Q1. 学童保育の利用料と保護者会費は、同じものですか?
別のお金です。利用料は自治体や運営者に払うクラブの利用のための料金で、呼び方や金額の決め方は地域ごとに違います。保護者会費は、保護者会という任意の団体が行事や記念品、協議会への分担金などのために会員から集めるお金です。保護者会が運営主体のクラブでは両方を保護者会が受け取るので、通帳を分けて管理します。
Q2. 会費を年払いに変えたら、途中で退所した家庭に返金すべきですか?
会として決めておけば、どちらでも構いません。行事や記念品にすでに使っているため返金しないと決める会もあります。その場合は学期払いも選べるようにして、途中で抜けるかもしれない家庭が不利にならないようにします。大切なのは、退所のたびに会計担当が個別に判断しなくて済むよう、規約か申し合わせに書いておくことです。

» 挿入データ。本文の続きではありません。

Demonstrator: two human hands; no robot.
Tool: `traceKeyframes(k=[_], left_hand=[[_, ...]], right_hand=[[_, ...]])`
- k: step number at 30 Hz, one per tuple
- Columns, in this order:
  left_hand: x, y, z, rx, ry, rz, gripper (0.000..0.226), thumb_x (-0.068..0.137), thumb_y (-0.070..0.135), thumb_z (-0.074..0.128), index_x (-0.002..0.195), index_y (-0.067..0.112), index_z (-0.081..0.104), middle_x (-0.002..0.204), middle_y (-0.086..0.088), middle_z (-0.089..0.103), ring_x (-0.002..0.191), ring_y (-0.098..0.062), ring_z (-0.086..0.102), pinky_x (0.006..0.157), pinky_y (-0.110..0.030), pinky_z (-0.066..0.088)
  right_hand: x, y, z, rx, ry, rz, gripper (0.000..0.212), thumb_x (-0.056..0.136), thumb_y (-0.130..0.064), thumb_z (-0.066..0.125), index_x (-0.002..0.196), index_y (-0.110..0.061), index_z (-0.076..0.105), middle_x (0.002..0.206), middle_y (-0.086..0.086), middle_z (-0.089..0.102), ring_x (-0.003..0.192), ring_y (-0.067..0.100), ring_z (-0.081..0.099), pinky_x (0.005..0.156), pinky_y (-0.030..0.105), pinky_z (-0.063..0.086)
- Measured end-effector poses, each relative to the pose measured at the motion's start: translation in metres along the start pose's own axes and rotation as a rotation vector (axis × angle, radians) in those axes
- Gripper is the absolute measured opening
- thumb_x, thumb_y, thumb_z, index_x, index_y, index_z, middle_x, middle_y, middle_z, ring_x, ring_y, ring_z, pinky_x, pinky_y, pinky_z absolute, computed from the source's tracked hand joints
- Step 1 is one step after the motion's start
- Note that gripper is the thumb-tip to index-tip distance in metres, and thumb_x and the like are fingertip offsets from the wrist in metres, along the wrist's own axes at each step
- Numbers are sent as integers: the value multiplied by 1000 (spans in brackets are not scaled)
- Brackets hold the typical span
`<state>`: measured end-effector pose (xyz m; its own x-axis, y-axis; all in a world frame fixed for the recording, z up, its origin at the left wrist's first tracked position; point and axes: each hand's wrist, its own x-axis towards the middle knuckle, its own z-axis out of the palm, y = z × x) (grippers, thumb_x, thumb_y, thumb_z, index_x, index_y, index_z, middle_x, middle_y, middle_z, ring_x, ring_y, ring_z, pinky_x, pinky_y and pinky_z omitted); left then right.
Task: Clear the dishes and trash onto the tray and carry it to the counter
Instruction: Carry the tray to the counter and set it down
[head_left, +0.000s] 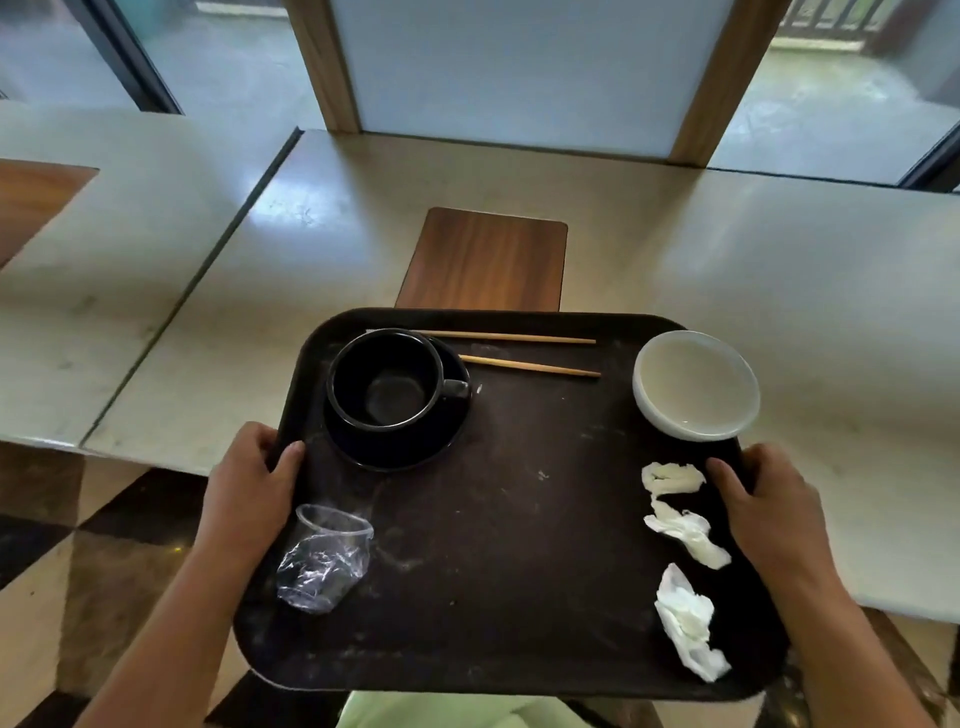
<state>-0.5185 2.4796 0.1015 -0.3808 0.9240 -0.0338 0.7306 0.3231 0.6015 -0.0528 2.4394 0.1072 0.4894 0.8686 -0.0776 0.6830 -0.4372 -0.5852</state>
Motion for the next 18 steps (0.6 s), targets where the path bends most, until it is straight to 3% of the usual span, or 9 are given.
traceKeyframes(k=[6, 10, 12, 18], left_hand=[[94, 7, 23, -4, -7, 63, 16, 92, 29, 63, 88, 19, 51, 72, 14, 55, 64, -11, 53, 56, -31, 35], [142, 8, 43, -15, -18, 123, 14, 92, 28, 65, 87, 20, 54, 72, 17, 56, 64, 0, 52, 54, -22, 34], [163, 9, 57, -21, -40, 136, 13, 92, 25, 66, 87, 17, 58, 71, 10, 59, 63, 3, 50, 53, -21, 34], [205, 5, 96, -10, -117, 103, 12, 94, 24, 62, 91, 12, 59, 77, 0, 61, 69, -19, 55, 61, -33, 37]], right_hand=[[52, -36, 49, 32, 62, 58, 21, 92, -29, 68, 83, -18, 52, 65, -14, 52, 58, 5, 46, 55, 30, 32], [76, -46, 78, 17, 78, 97, 21, 92, -29, 66, 84, -16, 52, 64, -13, 49, 60, 20, 48, 60, 33, 34], [89, -45, 92, -4, 75, 121, 22, 93, -31, 64, 87, -13, 54, 66, -7, 51, 65, 26, 51, 62, 34, 35], [120, -45, 130, -47, 70, 153, 23, 94, -31, 62, 89, -10, 55, 73, 3, 57, 68, 27, 52, 63, 35, 36]])
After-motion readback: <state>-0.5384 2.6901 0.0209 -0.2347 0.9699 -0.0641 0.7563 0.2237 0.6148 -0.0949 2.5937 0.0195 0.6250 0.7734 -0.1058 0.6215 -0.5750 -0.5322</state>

Q3. お迎えのときに支援員に会費を渡してもよいですか?
避けたほうがよい渡し方です。お迎えの時間帯は支援員がもっとも手の離せない時間で、封筒を受け取り保管する作業は本来の仕事に入っていません。封筒がなくなったときに支援員が疑われる立場にもなります。保護者会費は、振込にするか、定例会の日に会計担当が保護者本人から受け取る形に切り替えます。
Q4. 振込に変えると、誰が払ったか分からなくなりませんか?
振込の名義は保護者の名前で表示されるため、子どもの名前で作った名簿と突き合わせにくくなります。家庭ごとに年度単位の番号を割り振り、番号と子どもの名字を振込名義の頭に入れてもらうと、通帳から見分けやすくなります。祖父母が振り込む家庭もあるので、この付け方を案内文に明記しておきます。